■ Activity: Begin at the top of the records below and print each line exactly until the line containing "From the lens to" has been printed; any pictures are to be left out.

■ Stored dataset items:
####
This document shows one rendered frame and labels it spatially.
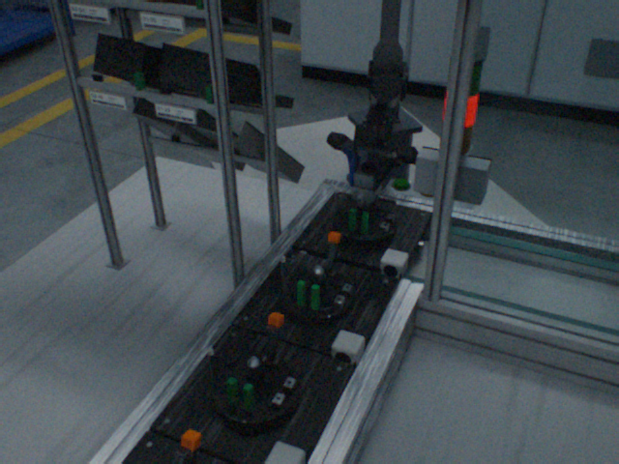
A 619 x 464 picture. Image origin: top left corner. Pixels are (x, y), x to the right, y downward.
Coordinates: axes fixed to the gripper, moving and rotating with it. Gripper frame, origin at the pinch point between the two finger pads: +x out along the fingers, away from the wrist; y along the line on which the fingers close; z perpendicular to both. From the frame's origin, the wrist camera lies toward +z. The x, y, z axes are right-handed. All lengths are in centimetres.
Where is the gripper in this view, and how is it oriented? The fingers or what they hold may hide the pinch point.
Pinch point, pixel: (367, 172)
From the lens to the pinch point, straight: 129.7
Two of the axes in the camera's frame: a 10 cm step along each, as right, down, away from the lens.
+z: -3.1, -1.3, -9.4
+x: -2.5, 9.7, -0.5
####
■ Finished task:
This document shows one rendered frame and labels it spatially.
A 619 x 464 picture. Image origin: top left corner. Pixels are (x, y), x to the right, y downward.
Coordinates: axes fixed to the gripper, moving and rotating with it. Gripper frame, origin at the pinch point between the two finger pads: +x out along the fingers, away from the wrist; y along the line on which the fingers close; z perpendicular to both. From the frame's origin, the wrist camera lies toward +z. The x, y, z axes are right-handed. All lengths are in centimetres.
Where is the gripper in this view, and how is it oriented? The fingers or what they hold may hide the pinch point.
Pinch point, pixel: (367, 172)
From the lens to the pinch point, straight: 129.7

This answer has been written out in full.